[[ Supplied material, beginning ]]

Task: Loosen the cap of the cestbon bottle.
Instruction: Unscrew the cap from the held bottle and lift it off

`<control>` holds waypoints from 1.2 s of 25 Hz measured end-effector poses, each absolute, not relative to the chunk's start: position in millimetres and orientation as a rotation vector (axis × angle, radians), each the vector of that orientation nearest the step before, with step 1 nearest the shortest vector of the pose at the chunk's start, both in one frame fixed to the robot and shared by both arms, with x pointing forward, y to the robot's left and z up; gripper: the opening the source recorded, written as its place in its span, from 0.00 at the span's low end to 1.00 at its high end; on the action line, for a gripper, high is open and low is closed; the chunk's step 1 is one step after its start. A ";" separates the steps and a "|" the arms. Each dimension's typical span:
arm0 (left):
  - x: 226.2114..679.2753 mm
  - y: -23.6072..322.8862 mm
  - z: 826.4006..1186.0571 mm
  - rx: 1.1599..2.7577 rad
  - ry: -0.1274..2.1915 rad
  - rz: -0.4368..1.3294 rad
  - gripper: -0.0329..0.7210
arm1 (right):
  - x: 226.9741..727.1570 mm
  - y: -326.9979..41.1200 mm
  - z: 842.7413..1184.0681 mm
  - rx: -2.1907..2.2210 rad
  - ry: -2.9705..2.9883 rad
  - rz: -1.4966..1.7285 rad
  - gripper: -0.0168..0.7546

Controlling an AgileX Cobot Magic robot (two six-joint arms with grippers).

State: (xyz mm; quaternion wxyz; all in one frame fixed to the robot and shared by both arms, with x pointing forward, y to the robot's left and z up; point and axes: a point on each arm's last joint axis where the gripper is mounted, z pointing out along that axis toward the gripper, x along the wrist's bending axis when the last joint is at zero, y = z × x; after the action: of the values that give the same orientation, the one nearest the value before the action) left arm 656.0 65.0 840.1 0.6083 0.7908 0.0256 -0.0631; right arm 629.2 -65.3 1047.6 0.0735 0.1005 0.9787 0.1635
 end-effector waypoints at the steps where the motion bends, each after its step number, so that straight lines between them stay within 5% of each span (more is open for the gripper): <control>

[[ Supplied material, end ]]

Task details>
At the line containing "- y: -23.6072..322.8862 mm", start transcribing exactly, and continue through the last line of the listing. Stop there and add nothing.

Task result>
  - y: -23.6072..322.8862 mm
  - z: 826.4006..1186.0571 mm
  - rx: 1.1599..2.7577 rad
  - ry: -0.1274..2.1915 rad
  - rz: -0.4368..1.3294 rad
  - gripper: -0.0329..0.7210
arm1 (right):
  - x: 226.9741..727.1570 mm
  - y: -326.9979..41.1200 mm
  - z: 842.7413..1184.0681 mm
  - rx: -2.1907..2.2210 rad
  - ry: -2.9705..2.9883 rad
  - rz: -1.4966..1.7285 rad
  - gripper: -0.0168..0.7546

Controlling an AgileX Cobot Magic robot (two six-joint arms with grippers).

State: (xyz mm; quaternion wxyz; all in one frame fixed to the robot and shared by both arms, with x pointing forward, y to the robot's left and z up; point and axes: a point on each arm's last joint axis where the gripper is mounted, z pointing out along that axis toward the gripper, x along the wrist's bending axis when the last joint is at zero, y = z × x; after the action: of the values that give the same orientation, the one nearest the value before the action) left arm 656.0 65.0 840.1 0.6083 0.7908 0.0256 -0.0631; right arm 629.2 -65.3 1047.6 0.0735 0.1005 0.9787 0.1635
 end-effector waypoints at the steps where the motion bends, each after its step number, so that straight lines between them stay within 5% of each span (more is open for the gripper): <control>

No further answer is needed.